*Work request:*
In the listing below, locate the line containing "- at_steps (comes" and the line containing "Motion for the". Output both of them and every line between, exactly as written, and nothing more.

*Extracted records:*
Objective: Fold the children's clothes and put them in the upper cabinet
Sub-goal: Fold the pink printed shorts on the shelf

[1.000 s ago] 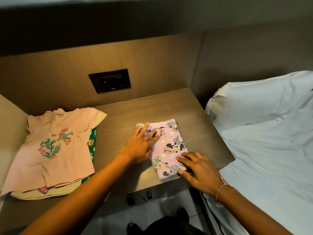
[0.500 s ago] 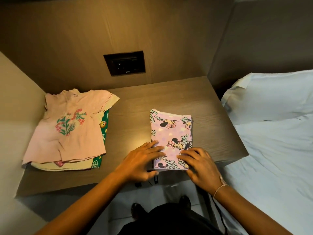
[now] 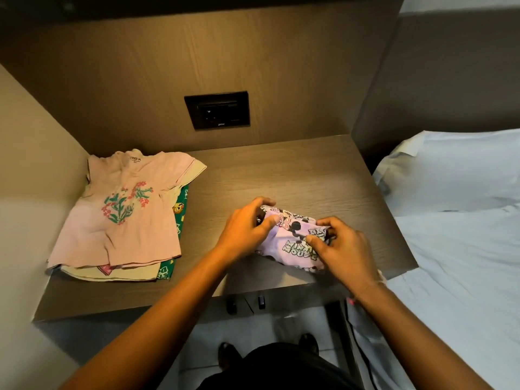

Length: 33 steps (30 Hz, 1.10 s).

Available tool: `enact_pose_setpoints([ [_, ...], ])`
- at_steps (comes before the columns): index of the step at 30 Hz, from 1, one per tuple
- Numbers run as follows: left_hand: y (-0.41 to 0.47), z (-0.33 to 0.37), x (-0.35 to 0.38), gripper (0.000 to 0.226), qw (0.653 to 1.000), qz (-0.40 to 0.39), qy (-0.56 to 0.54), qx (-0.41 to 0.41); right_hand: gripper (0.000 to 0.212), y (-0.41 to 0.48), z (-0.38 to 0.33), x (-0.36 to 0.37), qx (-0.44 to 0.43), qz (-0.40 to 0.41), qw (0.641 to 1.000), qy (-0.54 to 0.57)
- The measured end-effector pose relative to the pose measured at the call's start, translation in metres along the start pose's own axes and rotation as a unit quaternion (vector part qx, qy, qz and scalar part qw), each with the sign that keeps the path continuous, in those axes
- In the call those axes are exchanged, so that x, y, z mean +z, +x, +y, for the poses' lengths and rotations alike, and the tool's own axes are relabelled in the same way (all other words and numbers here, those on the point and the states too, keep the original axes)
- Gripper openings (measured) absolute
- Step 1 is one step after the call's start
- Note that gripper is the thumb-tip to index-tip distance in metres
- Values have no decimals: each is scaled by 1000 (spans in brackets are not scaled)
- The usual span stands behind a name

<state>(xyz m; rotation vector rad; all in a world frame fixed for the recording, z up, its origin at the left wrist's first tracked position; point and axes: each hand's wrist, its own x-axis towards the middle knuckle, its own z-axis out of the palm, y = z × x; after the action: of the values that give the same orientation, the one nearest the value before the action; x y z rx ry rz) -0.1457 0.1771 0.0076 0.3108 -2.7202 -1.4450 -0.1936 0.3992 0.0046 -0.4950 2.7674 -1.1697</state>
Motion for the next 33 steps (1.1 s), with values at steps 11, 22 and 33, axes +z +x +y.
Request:
enact_pose_setpoints([
  [11, -33, -26, 28, 40, 952, 176, 240, -78, 63, 21, -2, 22, 41, -96, 979, -174],
  [22, -7, 0, 38, 24, 972, 57, 6, -226, 47, 17, -3, 18, 121, -124, 982, -72],
  [33, 62, 84, 132, 30, 992, -27, 22, -117, 51, 12, 67, -82, 197, 65, 976, -73],
])
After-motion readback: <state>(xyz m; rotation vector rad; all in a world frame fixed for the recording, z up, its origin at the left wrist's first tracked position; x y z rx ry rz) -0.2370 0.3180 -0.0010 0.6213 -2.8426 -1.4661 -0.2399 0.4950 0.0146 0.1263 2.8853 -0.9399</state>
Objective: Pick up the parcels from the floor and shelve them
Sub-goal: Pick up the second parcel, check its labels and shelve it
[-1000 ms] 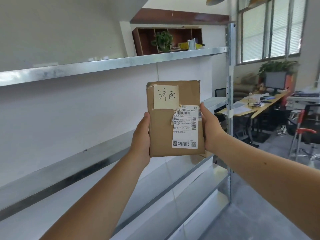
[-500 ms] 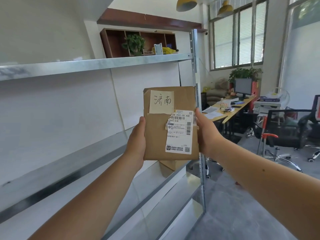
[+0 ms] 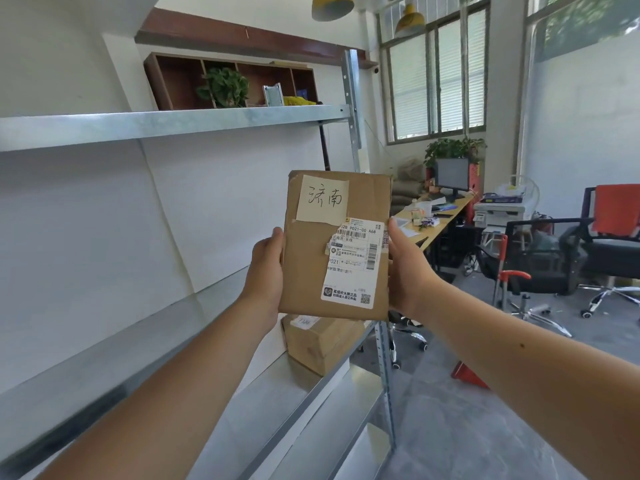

*Solution for this problem:*
- at_steps (comes before the columns): index of the step at 30 Hz, from 1, one per tuple
- Numbers run as follows: left_hand: y (-0.41 to 0.47), z (-0.33 to 0.37), x (-0.35 to 0.38), gripper (0.000 to 0.226), qw (0.653 to 1.000), qz (-0.40 to 0.39), qy (-0.56 to 0.54), qx (-0.41 to 0.41); right_hand: gripper (0.000 to 0.212), y (-0.41 to 0.48), z (-0.38 to 0.33), x (-0.36 to 0.37), qx (-0.44 to 0.43), qz (-0.40 to 0.41), qw (0.641 to 1.000), qy (-0.54 to 0.57)
- The measured end-effector pose relative to the pose measured at the call's start, translation in metres along the start pose's own axes and rotation as a unit quaternion (vector part qx, qy, qz and scalar part qw), each with the sign that keeps the path continuous, in those axes
- In the call those axes are exchanged, so that x, y, z mean +z, +x, +y, for the poses' lengths and rotations alike, and the tool's own axes are relabelled in the same way (all other words and numbers here, those on the point and the states too, keep the original axes)
- Gripper openings (measured) absolute
- Step 1 is one step after the call's start
- Note that gripper is the thumb-tip to index-tip distance in metres
- Values have no decimals: each is scaled by 1000 (spans in brackets are not scaled)
- The usual span stands behind a name

<state>(xyz m; rotation vector rad; all in a world frame fixed for the recording, z up, its origin at the left wrist's first tracked position; point and axes: each hand's wrist, its own x-axis towards the middle knuckle, its own z-axis out of the palm, y = z × x; after the action: of the values that give the same orientation, the one nearest the value before the action; x y z rx ry rz) -0.1457 0.1771 0.0076 0.3108 -2.7202 -1.4450 -0.1936 0.3992 0.0046 -0.4950 2.7674 -1.1697</state>
Motion for the next 33 steps (1.1 s), with values at steps 11, 22 and 33, axes +z +x +y.

The output given is complete.